Reichardt liked and respected his betrothed.
And just as much as that feeling, he also valued the power-logic of a royal seeking to keep nobles in check.
“Withdraw.”
At Reichardt’s order, Roderick saluted and withdrew.
As he left the grand duke’s room and walked the corridor toward his own quarters, someone called to him.
“Hey.”
Looking toward the voice, Roderick guessed why Reichardt had just sent him out.

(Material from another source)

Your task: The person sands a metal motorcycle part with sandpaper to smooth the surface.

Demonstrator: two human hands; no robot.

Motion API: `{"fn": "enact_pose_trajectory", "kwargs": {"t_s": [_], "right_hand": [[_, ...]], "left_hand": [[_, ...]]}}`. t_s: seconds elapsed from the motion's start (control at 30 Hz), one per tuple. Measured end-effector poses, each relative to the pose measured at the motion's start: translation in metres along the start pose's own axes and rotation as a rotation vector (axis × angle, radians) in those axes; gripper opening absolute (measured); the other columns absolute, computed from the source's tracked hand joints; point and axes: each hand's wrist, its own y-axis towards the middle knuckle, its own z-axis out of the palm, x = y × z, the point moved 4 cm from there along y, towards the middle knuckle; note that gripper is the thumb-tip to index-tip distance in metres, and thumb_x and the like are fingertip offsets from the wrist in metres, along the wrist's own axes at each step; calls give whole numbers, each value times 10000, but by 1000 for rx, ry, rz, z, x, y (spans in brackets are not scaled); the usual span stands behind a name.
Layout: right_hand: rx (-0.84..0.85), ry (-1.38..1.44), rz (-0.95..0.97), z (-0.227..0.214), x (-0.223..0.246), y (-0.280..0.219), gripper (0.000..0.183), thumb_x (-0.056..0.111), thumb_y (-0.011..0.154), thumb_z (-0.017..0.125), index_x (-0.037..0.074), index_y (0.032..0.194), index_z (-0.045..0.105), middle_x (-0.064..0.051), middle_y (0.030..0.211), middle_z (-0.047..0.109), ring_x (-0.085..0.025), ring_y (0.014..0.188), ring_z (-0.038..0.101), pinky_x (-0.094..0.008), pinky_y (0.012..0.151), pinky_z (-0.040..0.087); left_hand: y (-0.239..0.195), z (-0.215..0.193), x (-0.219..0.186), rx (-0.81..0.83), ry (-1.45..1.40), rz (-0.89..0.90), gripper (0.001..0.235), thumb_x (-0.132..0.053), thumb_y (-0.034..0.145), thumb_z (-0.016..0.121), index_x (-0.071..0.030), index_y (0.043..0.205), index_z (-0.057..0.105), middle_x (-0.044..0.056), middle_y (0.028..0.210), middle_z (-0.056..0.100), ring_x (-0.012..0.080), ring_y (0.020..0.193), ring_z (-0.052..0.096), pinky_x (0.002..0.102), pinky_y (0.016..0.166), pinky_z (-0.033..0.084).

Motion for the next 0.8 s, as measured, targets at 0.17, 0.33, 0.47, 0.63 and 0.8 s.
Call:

“Oh. How is it, staying in Rain?”
“Fun. Compared to Tessen, this is a land of peace.”
Juan spoke with a laugh.
“Isn’t everywhere so, compared to Tessen.”
“Ahh. True. I came to deliver the lady’s message—well then.”
“Go on in.”
Roderick lifted a hand in greeting and watched Juan enter the grand duke’s room.
A royal had set a bodyguard beside his beloved fiancée and used him as a spy.
Life as a royal was harsh, too.
“Somehow, I doubt it will help.”
The words slipped from Roderick in an unmeant murmur.
The stroll led by the new Marquess of Rain, Felix Rain, and the Grand Duke of Tessen, Reichardt, ended neatly.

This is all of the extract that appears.